Bright was also hugely complimentary about the Lionesses’ debutant goalkeeper Hannah Hampton on Sunday against Spain. “It was a massive moment for her but it’s one that’s truly deserved. I think she’s been playing really well. And yeah, she was just ecstatic like any other player would be.
“She was just really happy and she played really well, kept us in the game, made some good saves, really good distribution so yeah, it’s a dream start for her and just really proud and that’s something we want in this team.
“It’s not just about eleven players, it’s about everybody and everyone developing together. You know we’ve all got the one goal which is obviously to win and by doing that we need everyone together so it was really nice to see her on the pitch doing what she does best.”
Impetus‘ Kris Goman asked the defender about the challenges of coming together with players who, in club world are fierce rivals, and conversely meeting club colleagues turning out for other nations.
“When you’re at club, you’re at club.

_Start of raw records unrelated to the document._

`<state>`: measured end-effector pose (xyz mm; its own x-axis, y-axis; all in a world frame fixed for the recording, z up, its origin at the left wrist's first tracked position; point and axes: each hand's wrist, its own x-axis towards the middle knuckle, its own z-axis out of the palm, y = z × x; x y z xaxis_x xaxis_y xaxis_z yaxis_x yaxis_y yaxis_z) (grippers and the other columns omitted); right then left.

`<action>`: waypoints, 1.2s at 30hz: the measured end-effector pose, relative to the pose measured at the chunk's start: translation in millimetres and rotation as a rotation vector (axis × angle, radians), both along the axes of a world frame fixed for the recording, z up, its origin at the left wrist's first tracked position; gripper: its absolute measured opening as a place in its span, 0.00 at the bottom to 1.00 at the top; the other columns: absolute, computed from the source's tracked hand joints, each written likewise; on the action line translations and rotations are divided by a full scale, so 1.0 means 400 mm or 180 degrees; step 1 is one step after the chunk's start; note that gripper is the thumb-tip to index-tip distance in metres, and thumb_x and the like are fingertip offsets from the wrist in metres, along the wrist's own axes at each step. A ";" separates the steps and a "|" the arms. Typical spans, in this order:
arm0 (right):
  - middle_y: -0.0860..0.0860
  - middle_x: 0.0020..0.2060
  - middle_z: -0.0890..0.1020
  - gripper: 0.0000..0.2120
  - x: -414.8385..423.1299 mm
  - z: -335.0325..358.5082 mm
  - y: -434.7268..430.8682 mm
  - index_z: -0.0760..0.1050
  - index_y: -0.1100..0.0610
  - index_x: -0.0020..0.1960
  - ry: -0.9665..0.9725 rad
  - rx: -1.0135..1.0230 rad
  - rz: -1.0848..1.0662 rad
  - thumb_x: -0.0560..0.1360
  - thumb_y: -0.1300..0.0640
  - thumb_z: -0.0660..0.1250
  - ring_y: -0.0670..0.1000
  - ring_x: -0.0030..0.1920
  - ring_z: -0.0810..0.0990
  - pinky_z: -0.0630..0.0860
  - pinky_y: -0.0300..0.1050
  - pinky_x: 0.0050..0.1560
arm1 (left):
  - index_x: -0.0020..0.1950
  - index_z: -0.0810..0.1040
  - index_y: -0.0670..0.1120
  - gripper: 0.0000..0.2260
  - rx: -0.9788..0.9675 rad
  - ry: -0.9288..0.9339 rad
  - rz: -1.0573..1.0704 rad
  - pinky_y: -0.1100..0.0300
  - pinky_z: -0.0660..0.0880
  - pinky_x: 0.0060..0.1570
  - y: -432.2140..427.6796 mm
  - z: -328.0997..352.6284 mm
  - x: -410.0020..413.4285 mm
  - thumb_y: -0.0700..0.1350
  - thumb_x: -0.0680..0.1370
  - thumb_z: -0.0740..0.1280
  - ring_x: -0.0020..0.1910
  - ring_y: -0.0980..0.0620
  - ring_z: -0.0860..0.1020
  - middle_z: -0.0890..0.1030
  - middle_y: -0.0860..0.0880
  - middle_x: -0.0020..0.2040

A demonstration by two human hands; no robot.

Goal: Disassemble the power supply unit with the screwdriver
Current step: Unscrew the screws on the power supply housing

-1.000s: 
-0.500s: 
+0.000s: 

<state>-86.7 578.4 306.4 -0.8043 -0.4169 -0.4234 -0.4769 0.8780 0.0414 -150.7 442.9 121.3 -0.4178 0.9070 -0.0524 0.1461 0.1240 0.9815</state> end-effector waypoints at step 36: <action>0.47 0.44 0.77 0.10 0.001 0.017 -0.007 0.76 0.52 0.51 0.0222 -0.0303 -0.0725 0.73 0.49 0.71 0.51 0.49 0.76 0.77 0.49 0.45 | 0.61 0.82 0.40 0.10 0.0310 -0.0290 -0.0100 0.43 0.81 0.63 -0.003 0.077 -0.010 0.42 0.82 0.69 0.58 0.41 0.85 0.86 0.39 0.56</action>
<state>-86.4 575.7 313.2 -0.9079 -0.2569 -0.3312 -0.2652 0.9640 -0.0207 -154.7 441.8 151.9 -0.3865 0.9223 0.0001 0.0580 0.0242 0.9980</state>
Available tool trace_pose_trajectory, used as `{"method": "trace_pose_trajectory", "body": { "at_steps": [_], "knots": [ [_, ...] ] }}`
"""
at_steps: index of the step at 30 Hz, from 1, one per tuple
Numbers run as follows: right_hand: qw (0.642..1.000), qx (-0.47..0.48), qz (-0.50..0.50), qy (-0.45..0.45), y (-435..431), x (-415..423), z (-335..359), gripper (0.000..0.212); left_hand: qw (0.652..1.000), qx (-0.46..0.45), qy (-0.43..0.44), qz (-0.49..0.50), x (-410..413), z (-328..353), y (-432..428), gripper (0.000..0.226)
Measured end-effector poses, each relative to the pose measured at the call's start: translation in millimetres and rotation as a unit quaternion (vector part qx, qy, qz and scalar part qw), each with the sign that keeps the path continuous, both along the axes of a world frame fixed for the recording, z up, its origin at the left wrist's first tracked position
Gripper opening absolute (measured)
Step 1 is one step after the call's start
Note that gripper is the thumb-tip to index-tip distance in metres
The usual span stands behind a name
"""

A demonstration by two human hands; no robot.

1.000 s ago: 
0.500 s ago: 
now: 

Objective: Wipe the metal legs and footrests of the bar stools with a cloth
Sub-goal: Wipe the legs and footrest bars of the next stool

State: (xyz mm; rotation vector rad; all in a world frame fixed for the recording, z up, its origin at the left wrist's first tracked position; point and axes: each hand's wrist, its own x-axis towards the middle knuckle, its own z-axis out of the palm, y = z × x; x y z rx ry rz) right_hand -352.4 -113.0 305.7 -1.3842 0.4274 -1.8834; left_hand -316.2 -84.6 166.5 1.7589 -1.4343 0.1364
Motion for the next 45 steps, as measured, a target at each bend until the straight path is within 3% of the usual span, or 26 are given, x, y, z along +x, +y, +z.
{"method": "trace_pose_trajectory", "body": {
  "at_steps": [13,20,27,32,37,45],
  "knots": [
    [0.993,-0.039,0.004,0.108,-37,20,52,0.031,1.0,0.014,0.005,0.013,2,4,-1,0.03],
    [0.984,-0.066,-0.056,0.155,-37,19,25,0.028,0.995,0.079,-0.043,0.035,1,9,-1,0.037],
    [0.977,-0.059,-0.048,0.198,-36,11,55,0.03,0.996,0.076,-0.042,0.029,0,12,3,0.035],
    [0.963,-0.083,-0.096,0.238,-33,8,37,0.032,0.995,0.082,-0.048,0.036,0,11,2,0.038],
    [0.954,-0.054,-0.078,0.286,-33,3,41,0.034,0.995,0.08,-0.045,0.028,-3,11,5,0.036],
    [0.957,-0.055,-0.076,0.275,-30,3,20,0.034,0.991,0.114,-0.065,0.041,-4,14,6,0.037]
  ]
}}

I think every game’s competitive. If you watch the WSL games, there’s a lot of grit, a lot of fire, there’s commitment and everyone plays at the highest level, same when we come away internationally.
“For me personally, there’s no friends in football so if you’re my teammate at my club and I’m playing for England then I’m representing England so that’s my mentality with it and I think that’s everyone else’s as well. I think the games that you’ve seen, everyone’s committed, there’s some brilliant tackles, there’s a desire to win and to put on a show for the fans so yeah, I think it’s really competitive and I think the level is really high.”
The final line of Germany’s defence is someone who Bright knows very well. Her Chelsea team-mate Ann-Katrin Berger, who is having a superb season. “She’s been doing exceptional for Chelsea. Everyone knows the level she is at as a keeper and she’s in excellent form. I rate her very highly.”
England play Germany at Molineux (Wolverhampton Wanderers FC) at 7:30pm. Canada face Spain at the same venue at 2:30pm.